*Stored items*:
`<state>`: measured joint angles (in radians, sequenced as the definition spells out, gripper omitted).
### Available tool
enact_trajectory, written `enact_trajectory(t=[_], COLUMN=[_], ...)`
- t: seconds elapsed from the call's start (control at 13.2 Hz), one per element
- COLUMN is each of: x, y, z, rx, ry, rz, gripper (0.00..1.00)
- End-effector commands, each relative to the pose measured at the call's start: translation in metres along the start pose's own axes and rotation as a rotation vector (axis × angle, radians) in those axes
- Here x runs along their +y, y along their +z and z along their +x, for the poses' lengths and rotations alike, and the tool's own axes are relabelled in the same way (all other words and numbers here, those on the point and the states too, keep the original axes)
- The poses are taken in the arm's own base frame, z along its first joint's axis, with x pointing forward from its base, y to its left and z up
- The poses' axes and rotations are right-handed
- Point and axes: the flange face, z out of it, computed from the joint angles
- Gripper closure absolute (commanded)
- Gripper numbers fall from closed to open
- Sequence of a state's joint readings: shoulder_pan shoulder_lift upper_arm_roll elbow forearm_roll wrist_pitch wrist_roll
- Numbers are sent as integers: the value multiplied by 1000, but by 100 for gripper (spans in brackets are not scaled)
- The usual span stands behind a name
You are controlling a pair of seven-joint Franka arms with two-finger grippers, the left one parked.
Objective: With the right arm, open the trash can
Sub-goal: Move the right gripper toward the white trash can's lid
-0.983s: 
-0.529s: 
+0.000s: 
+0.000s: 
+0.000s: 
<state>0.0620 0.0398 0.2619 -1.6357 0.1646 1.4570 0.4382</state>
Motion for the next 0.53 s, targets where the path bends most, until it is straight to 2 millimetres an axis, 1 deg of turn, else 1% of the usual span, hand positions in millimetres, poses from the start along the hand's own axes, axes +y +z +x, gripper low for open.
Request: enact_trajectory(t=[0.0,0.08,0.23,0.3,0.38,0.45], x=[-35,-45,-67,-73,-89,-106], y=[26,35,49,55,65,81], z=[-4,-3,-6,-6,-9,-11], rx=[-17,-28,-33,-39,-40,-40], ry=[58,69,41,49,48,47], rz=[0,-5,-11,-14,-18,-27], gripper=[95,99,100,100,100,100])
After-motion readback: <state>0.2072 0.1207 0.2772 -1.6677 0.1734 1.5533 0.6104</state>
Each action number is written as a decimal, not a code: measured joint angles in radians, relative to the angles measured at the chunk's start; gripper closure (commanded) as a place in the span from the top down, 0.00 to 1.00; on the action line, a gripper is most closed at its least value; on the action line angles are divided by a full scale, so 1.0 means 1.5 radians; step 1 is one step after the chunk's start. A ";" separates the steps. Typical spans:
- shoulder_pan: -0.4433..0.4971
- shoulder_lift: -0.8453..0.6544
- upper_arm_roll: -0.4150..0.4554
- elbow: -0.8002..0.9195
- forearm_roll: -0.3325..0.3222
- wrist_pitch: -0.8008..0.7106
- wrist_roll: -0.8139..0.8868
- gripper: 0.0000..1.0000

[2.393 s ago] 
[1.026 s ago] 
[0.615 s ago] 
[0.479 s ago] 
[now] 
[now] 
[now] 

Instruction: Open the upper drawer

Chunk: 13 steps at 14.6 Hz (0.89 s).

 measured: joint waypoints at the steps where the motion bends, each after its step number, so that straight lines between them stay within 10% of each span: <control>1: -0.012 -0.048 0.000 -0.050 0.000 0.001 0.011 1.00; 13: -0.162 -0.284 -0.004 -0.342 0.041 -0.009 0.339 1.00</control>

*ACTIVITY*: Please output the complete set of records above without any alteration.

*THE ANSWER*:
`<state>`: measured joint angles (in radians, sequenced as the definition spells out, gripper omitted).
### Available tool
enact_trajectory, written `enact_trajectory(t=[_], COLUMN=[_], ...)`
- t: seconds elapsed from the call's start (control at 13.2 Hz), one per element
- COLUMN is each of: x, y, z, rx, ry, rz, gripper (0.00..1.00)
- End-effector commands, each relative to the pose measured at the call's start: translation in metres along the start pose's own axes and rotation as a rotation vector (axis × angle, radians) in those axes
- Here x runs along their +y, y along their +z and z along their +x, for the poses' lengths and rotations alike, and the tool's own axes are relabelled in the same way (all other words and numbers here, those on the point and the states too, keep the original axes)
- The poses are taken in the arm's own base frame, z along its first joint's axis, with x pointing forward from its base, y to its left and z up
- The poses' axes and rotations are right-handed
- Point and axes: the flange face, z out of it, computed from the joint angles
- Gripper closure absolute (commanded)
- Gripper numbers fall from closed to open
- Sequence of a state's joint readings: shoulder_pan shoulder_lift upper_arm_roll elbow forearm_roll wrist_pitch wrist_roll
- Numbers are sent as integers: the value multiplied by 1000, but by 100 for gripper (spans in brackets are not scaled)
- The usual span stands behind a name
You are controlling a pair of seven-joint Franka arms with two-finger grippers, the left one parked.
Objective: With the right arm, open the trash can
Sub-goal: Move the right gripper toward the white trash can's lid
-0.983s: 
-0.529s: 
+0.000s: 
+0.000s: 
+0.000s: 
<state>0.0620 0.0398 0.2619 -1.6357 0.1646 1.4570 0.4382</state>
Motion for the next 0.53 s, targets where the path bends most, until it is straight to 2 millimetres an axis, 1 deg of turn, else 1% of the usual span, hand positions in millimetres, poses from the start along the hand's own axes, axes +y +z +x, gripper low for open.
Request: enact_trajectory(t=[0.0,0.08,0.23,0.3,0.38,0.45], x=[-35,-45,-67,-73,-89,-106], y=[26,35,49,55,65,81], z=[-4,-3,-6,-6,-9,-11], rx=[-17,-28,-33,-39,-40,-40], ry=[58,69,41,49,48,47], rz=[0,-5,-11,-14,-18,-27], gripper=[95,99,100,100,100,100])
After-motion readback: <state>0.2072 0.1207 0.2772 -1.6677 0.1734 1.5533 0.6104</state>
Each action number is written as a decimal, not a code: measured joint angles in radians, relative to the angles measured at the chunk's start; gripper closure (commanded) as a place in the span from the top down, 0.00 to 1.00; on the action line, a gripper is most closed at its least value; on the action line angles are divided by a full scale, so 1.0 means 1.5 radians; step 1 is one step after the chunk's start. A ";" separates the steps. Typical spans:
- shoulder_pan: -0.4433..0.4971
- shoulder_lift: -0.8453..0.6544
- upper_arm_roll: -0.4150..0.4554
- elbow: -0.8002..0.9195
- forearm_roll: -0.3325..0.3222
- wrist_pitch: -0.8008..0.7106
- wrist_roll: -0.8139..0.8868
- gripper: 0.0000..1.0000

[2.393 s ago] 
[1.026 s ago] 
[0.615 s ago] 
[0.479 s ago] 
[now] 
[now] 
[now] 

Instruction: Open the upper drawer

Chunk: 13 steps at 14.6 Hz (0.89 s).

 measured: joint waypoints at the steps where the motion bends, each after its step number, so that straight lines between them stay within 10% of each span: <control>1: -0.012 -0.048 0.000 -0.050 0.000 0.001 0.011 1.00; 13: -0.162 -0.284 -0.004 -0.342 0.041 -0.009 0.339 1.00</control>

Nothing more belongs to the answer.